Ultralytics YOLOv8.1.0 🚀 Python-3.10.12 torch-2.1.0+cu121 CUDA:0 (Tesla T4, 15102MiB)
Setup complete ✅ (2 CPUs, 12.7 GB RAM, 26.3/78.2 GB disk)
Mounted at /content/drive
/content


## Defining the YOLOv8_ObjectDetector Class for object detection:

In [None]:
class YOLOv8_ObjectDetector:

  def __init__(self, model_file = 'yolov8n.pt', labels= None, classes = None, conf = 0.25, iou = 0.45 ):
    self.classes = classes
    self.conf = conf
    self.iou = iou

    self.model = YOLO(model_file)
    self.model_name = model_file.split('.')[0]
    self.results = None

    # if no labels are provided then use default COCO names
    if labels == None:
        self.labels = self.model.names
    else:
        self.labels = labels

  def predict_img(self, img, verbose=True):
    # Run the model on the input image with the given parameters
    results = self.model(img, classes=self.classes, conf=self.conf, iou=self.iou, verbose=verbose)

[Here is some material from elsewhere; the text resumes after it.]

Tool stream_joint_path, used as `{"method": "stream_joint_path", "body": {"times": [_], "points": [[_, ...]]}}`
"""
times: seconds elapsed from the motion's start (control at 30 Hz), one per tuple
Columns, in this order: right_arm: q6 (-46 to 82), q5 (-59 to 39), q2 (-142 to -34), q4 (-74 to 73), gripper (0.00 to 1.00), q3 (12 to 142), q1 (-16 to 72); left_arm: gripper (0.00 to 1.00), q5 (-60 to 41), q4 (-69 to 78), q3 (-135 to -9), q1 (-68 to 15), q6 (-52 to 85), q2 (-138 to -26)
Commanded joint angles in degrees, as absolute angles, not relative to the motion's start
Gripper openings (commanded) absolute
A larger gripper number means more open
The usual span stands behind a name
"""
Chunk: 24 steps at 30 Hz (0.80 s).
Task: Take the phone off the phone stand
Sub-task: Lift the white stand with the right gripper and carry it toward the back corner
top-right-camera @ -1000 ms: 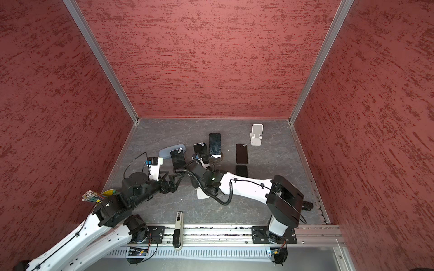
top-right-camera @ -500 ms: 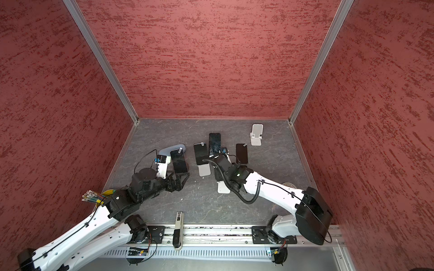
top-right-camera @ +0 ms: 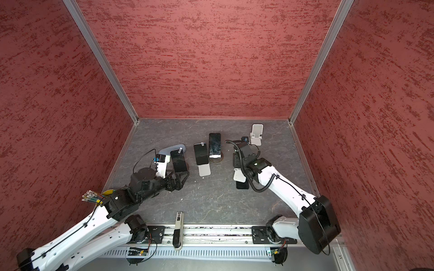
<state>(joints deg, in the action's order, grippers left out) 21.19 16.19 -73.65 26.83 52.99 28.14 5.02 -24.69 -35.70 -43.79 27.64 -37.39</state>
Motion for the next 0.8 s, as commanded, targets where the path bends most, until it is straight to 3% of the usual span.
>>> {"method": "stream_joint_path", "body": {"times": [0.0, 0.47, 0.77], "points": [[18.2, 13.2, -73.9, 24.5, 0.57, 56.1, 24.3, 0.99, 6.2, -25.4, -37.3, -44.1, 27.7, -36.7], [7.4, 5.8, -80.1, 18.9, 0.58, 59.1, 8.9, 0.99, 8.0, -25.7, -37.7, -44.1, 26.4, -36.1], [-0.9, -4.9, -85.5, 12.0, 0.59, 58.6, 2.4, 0.99, 8.3, -25.2, -39.4, -44.1, 22.9, -37.3]]}}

    # Save the original image and the results for further analysis if needed
    self.orig_img = img
    self.results = results[0]

    # Return the detection results
    return results[0]



  def default_display(self, show_conf=True, line_width=None, font_size=None, font='Arial.ttf', pil=False, example='abc'):

    # Check if the `predict_img()` method has been called before displaying the detected objects
    if self.results is None:
        raise ValueError('No detected objects to display. Call predict_img() method first.')

    # Call the plot() method of the `self.results` object to display the detected objects on the original image
    display_img = self.results.plot(show_conf, line_width, font_size, font, pil, example)

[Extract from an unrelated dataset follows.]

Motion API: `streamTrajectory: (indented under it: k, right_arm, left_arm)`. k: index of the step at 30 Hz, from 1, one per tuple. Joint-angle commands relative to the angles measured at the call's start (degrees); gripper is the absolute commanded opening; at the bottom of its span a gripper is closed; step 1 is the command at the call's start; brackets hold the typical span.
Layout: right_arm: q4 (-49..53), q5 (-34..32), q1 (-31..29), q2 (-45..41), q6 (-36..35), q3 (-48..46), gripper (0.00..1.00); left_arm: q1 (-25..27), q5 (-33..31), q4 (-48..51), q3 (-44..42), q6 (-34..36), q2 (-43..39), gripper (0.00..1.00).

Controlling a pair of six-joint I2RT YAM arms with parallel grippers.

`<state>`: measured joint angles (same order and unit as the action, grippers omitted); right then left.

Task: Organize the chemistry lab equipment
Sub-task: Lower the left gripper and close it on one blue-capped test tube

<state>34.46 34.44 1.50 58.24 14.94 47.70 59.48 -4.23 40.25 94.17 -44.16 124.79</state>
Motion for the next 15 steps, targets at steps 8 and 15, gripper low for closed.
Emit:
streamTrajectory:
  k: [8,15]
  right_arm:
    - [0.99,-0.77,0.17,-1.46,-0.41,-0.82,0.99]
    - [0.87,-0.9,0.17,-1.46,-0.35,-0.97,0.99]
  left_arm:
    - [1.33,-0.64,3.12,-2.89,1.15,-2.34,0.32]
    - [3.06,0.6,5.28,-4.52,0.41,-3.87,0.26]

    # Return the displayed image
    return display_img



  def custom_display(self, colors, show_cls = True, show_conf = True):

    img = self.orig_img
    # calculate the bounding box thickness based on the image width and height
    bbx_thickness = (img.shape[0] + img.shape[1]) // 450

    for box in self.results.boxes:
        textString = ""

        # Extract object class and confidence score
        score = box.conf.item() * 100
        class_id = int(box.cls.item())

        x1 , y1 , x2, y2 = np.squeeze(box.xyxy.cpu().numpy()).astype(int)

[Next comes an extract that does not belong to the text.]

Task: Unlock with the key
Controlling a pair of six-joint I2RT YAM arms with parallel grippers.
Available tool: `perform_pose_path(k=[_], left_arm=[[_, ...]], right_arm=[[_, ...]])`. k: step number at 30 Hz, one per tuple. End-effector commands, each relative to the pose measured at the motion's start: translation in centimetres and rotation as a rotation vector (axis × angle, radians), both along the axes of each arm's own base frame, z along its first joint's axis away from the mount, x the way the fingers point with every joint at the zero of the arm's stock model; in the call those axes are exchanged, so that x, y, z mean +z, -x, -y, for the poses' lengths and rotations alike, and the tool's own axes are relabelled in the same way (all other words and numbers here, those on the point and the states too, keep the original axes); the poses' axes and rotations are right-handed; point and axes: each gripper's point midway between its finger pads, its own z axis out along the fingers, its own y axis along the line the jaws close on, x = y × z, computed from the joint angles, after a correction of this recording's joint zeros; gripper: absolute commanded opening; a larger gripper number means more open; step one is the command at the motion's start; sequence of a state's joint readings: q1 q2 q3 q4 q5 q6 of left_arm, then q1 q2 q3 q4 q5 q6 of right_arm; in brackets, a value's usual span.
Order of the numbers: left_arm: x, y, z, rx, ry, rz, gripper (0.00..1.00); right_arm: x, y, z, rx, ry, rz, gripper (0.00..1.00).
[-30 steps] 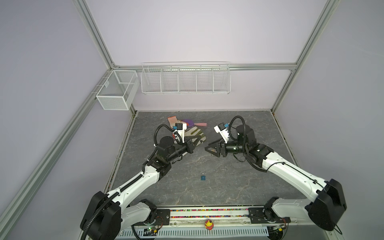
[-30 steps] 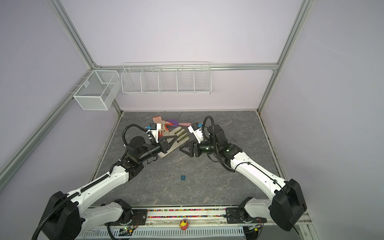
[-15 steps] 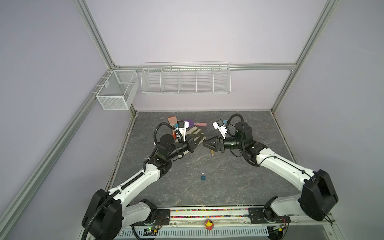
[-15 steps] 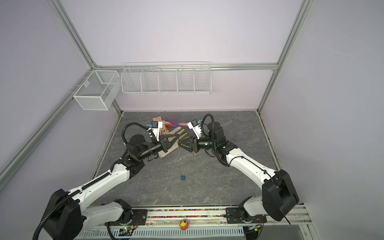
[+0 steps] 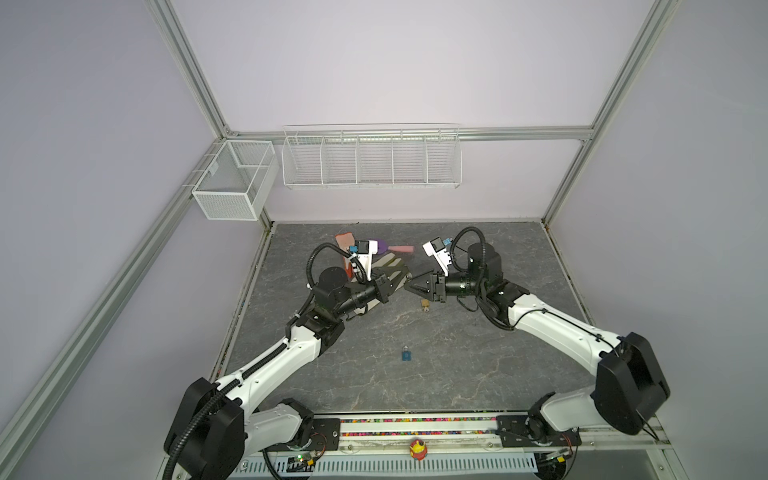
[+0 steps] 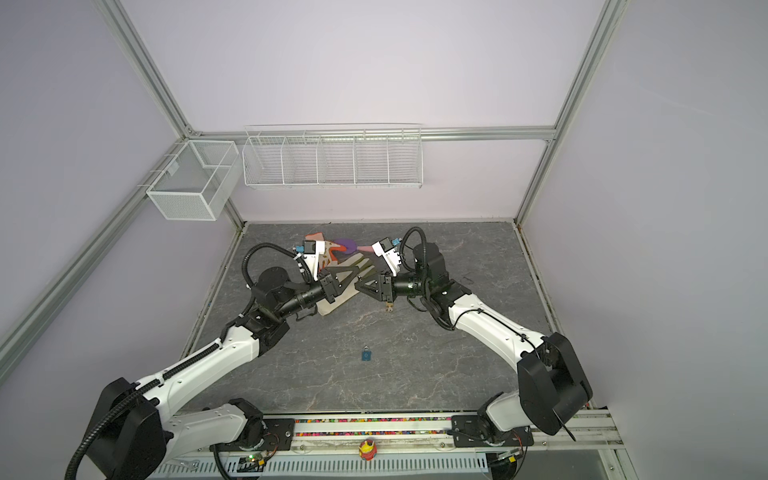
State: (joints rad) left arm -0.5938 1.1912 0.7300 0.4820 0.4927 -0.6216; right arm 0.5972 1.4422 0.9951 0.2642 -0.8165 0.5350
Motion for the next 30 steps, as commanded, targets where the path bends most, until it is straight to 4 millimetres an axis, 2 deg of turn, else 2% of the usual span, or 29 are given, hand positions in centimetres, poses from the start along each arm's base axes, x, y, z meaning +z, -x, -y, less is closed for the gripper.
perform_pose_path(k=[1,9,16,25,30], left_arm=[[1.59,-0.19,0.05,-0.006,0.027,0.032,0.0],[1.48,-0.16,0.03,-0.006,0.019,0.032,0.0],[1.56,-0.02,0.07,-0.011,0.012,0.037,0.0],[1.41,0.1,-0.02,-0.011,-0.006,0.043,0.0],[1.31,0.02,-0.14,-0.002,-0.01,0.04,0.0]], right_arm=[[0.95,0.21,-0.41,0.03,-0.031,0.021,0.28],[1.1,0.01,-0.2,0.021,-0.037,0.027,0.29],[1.07,-0.01,-0.25,0.023,-0.047,0.022,0.23],[1.1,-0.01,-0.16,0.029,-0.049,0.029,0.21],[0.94,-0.02,-0.18,0.034,-0.046,0.024,0.16]])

        # Print detection info
        if show_cls:
            textString += f"{self.labels[class_id]}"

        if show_conf:
            textString += f" {score:,.2f}%"

        # Calculate font scale based on object size
        font = cv2.FONT_HERSHEY_COMPLEX
        fontScale = (((x2 - x1) / img.shape[0]) + ((y2 - y1) / img.shape[1])) / 2 * 2.5
        fontThickness = 1
        textSize, baseline = cv2.getTextSize(textString, font, fontScale, fontThickness)

        # Draw bounding box, a centroid and label on the image
        img = cv2.rectangle(img, (x1,y1), (x2,y2), colors[class_id], bbx_thickness)
        center_coordinates = ((x1 + x2)//2, (y1 + y2) // 2)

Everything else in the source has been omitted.